8 tópicos que resumem o começo do ajuste fiscal de Fátima Bezerra

O secretário estadual de Planejamento, Aldemir Freire, concedeu-nos nesta quarta-feira (2) entrevista no Meio-dia RN.

Pouco depois de sua entrevista, a assessoria de imprensa do governo do RN liberou à imprensa um texto com algumas medidas sobre a calamidade financeira decretada no RN.

Compilamos a entrevista de Aldemir e o texto oficial para resumir as medidas de enfrentamento da crise.

1) Não será possível fazer o ajuste fiscal em apenas 12 meses, então 2019 será um ano de dificuldades.

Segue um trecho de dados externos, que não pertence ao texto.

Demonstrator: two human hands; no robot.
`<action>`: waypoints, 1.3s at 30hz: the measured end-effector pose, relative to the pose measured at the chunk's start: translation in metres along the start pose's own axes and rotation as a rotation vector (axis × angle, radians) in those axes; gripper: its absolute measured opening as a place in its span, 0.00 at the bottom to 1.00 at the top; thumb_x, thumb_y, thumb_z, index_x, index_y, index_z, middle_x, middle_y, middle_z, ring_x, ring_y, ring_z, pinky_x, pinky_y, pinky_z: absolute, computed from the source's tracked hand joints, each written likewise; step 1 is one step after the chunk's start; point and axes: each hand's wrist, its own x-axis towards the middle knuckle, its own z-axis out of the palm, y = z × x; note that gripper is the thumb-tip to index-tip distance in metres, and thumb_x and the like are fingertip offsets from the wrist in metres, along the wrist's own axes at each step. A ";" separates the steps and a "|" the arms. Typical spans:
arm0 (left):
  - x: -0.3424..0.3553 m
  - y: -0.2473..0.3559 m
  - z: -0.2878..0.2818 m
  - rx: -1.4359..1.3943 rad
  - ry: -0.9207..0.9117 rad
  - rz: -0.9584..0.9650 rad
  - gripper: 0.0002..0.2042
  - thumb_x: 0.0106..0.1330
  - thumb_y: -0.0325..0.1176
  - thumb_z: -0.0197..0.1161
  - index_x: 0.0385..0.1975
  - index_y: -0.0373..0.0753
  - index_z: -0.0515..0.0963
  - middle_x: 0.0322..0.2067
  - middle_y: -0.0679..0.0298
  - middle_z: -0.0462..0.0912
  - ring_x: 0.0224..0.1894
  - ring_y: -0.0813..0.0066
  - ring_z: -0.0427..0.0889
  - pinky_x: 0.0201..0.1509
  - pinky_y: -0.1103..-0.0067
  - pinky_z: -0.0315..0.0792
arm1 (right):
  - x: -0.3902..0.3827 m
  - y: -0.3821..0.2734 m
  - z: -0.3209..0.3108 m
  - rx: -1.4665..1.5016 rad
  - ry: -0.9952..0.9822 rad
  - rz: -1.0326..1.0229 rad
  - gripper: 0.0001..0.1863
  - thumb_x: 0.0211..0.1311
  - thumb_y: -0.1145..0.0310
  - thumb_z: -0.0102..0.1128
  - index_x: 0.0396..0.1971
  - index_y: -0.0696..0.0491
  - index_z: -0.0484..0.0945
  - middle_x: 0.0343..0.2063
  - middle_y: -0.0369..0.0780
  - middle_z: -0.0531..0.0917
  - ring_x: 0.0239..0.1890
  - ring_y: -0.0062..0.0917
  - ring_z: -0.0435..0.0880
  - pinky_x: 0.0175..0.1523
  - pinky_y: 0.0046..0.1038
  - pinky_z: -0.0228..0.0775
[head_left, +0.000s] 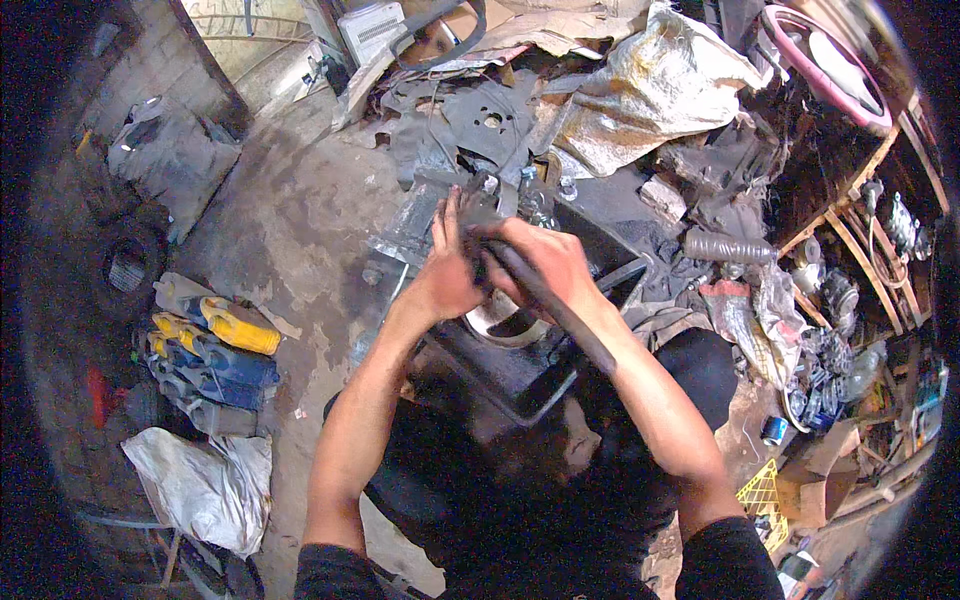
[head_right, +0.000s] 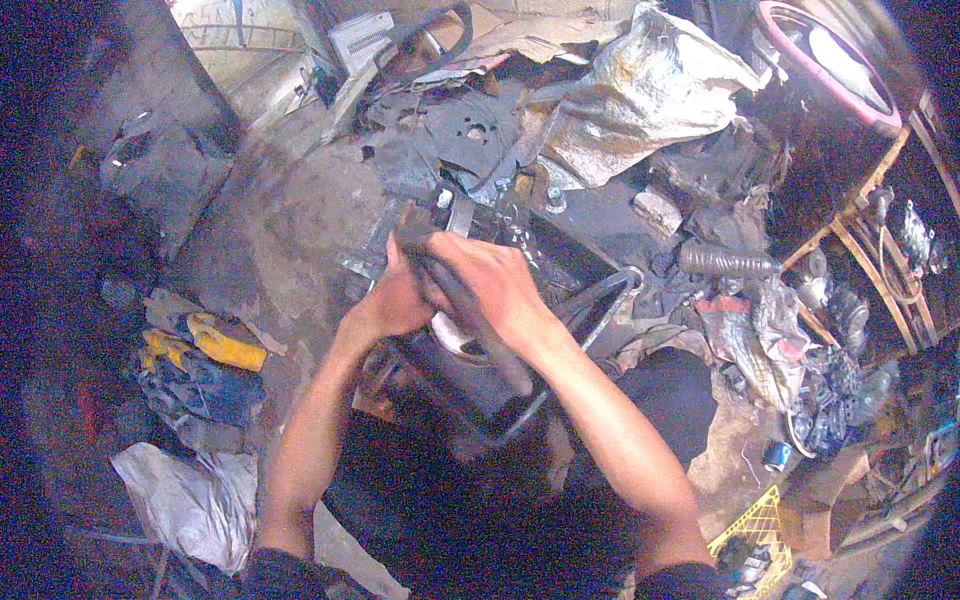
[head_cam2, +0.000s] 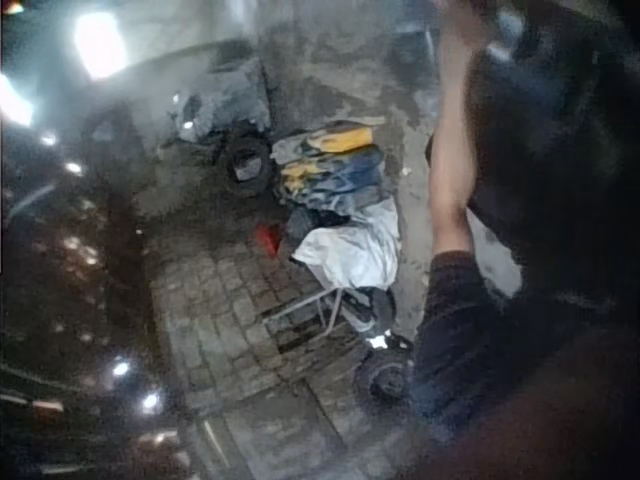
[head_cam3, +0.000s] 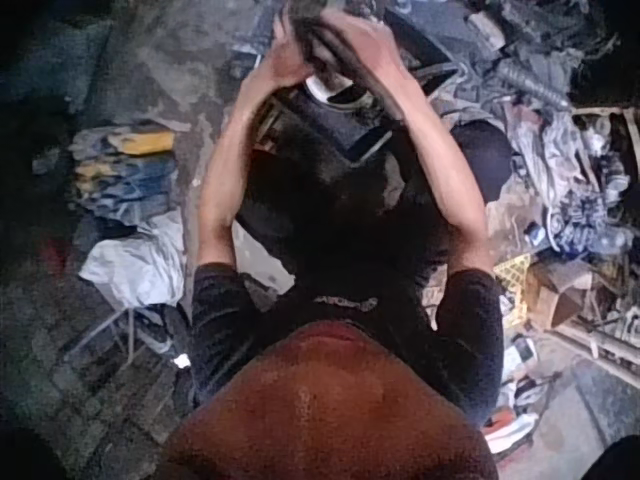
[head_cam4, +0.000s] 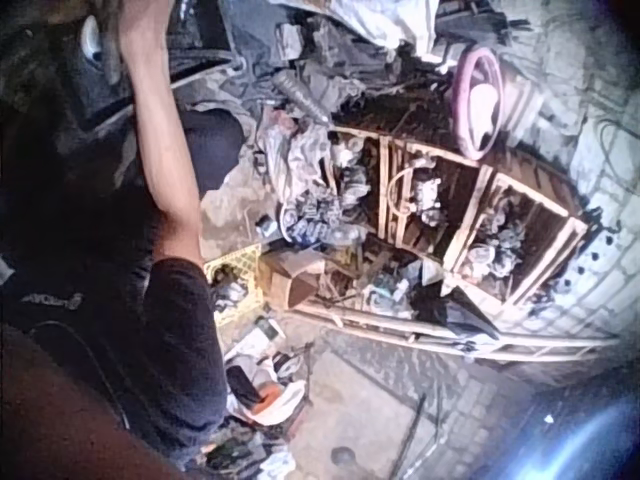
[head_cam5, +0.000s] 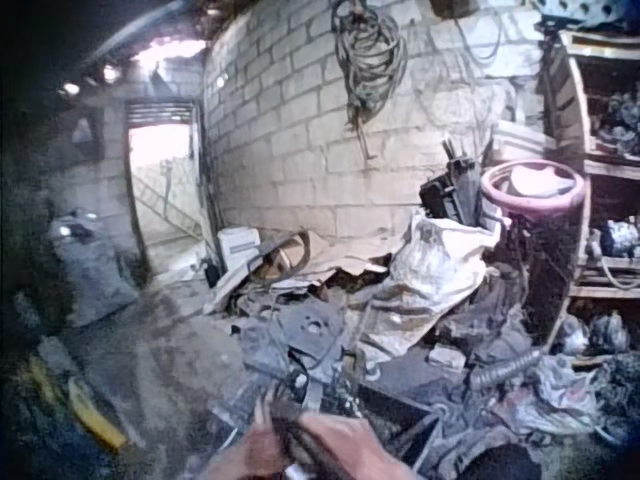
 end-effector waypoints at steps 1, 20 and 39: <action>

2) O tão sonhado calendário de pagamento dos servidores ainda não dá para ser anunciado.

3) O governo deve em salários atrasados um bilhão de reais, pouco mais do que o Estado arrecada em receita bruta em um mês.

4) Ao contrário de outros estados que decretaram calamidade, não há contrapartida para o RN. O Estado vai partir do zero e ir atrás de recursos.

5) O decreto de calamidade permite à administração adotar medidas de forma mais ágil para enquadrar as despesas com pessoal dentro dos limites da Lei de Responsabilidade Fiscal.

6) Outros cinco decretos anunciados preveem a revisão das despesas de custeio, retorno aos órgãos de origem dos servidores civis e militares cedidos.

7) Também foi instituído novo horário de funcionamento do Poder Executivo, das 8 às 14 horas (para carga horária de 40 horas) e das 8h às 12h30 para carga horária de 30 horas.

8) Foi criado um comitê de negociação coletiva com os servidores, que já começou produzindo essa treta aqui.